Environmental surveillance
Systematic (weekly or biweekly) testing of wastewater samples for poliovirus began in Mumbai, Maharashtra state, in June 2001, in Delhi in May 2010, in Patna, Bihar, in April 2011, in Kolkata, West Bengal, in December 2011, and expanded further to include sampling in the states of Punjab and Gujarat in 2013. Both WPV1 and WPV3 were detected in wastewater sampled at Delhi sites during 2010; WPV3 was most recently detected in July 2010, and WPV1 was most recently detected in August 2010. The most recent WPV isolated from wastewater in India was WPV1 sampled in November 2010 in Mumbai. No WPV has ever been isolated from wastewater sampled in Patna, Kolkata, Punjab, or Gujarat. All WPV1 and WPV3 isolates from wastewater during 2010 were closely related to WPV1 and WPV3 circulating in central Bihar state during 2009.
Discussion
The certification of SEAR as polio-free conclusively demonstrated that polio can be eradicated in the most challenging settings where the risks for WPV transmission are highest, namely in countries with 1) high population densities, 2) large birth cohorts, 3) high population mobility, 4) poor sanitation, and 5) tropical/subtropical climates. Although such conditions prevail in parts of several SEAR countries, the magnitude and intensity of risks were greatest in India, especially in Uttar Pradesh and Bihar, which have a combined population of approximately 300 million, a monthly birth cohort of approximately 500,000, frequent migration between and outside the states, and lower per-dose effectiveness of trivalent OPV (8,9). Stopping indigenous WPV transmission in India required sustained commitment at every level of government, the provision of adequate fiscal and human resources, the implementation of innovative strategies and approaches, and private sector engagement. Specific lessons learned about ensuring the success of immunization programs throughout India have been successfully applied to address the challenges to polio eradication activities in other countries and are being used to improve immunization services in India (Box).

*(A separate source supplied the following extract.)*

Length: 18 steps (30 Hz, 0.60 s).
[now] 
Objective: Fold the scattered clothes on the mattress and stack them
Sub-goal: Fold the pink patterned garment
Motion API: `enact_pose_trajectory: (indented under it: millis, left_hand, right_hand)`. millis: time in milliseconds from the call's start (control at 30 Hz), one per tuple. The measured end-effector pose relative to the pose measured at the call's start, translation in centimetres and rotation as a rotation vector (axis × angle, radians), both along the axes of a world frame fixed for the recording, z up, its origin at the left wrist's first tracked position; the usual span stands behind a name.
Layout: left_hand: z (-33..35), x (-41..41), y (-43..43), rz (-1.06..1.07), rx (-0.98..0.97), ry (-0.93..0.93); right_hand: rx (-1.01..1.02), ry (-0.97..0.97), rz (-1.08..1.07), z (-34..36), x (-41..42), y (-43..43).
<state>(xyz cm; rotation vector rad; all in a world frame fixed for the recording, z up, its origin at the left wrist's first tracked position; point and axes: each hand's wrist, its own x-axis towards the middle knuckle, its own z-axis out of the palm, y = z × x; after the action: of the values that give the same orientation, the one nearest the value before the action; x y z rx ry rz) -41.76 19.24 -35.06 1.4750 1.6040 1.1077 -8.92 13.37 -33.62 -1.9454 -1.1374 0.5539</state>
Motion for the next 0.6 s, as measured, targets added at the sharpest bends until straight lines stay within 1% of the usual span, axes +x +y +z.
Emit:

BOX. Critical lessons learned from India’s polio eradication effort.
Engage every level of government and make local authorities accountable. District administrators (“magistrates”) led task forces to review supplemental immunization activity (SIA) planning and implementation and ensured that all district government sectors were involved in the program.
Develop robust communication strategies to ensure program effectiveness.
Optimize vaccination team composition and ensure objective supervision. Vaccination teams should include at least one female and one member from the local community to facilitate entry into households.
Develop and validate detailed plans (“microplans”). Microplans in India, in which all houses in the area were numbered and realistic workloads established for each vaccination team, were regularly validated and updated. Meticulous planning and implementation of SIAs led to high coverage, even in areas with weak health systems.
Accurately monitor data on campaign quality in real time and assess coverage independently at the end of each round. Monitoring data can drive immediate corrective actions and ensure accountability.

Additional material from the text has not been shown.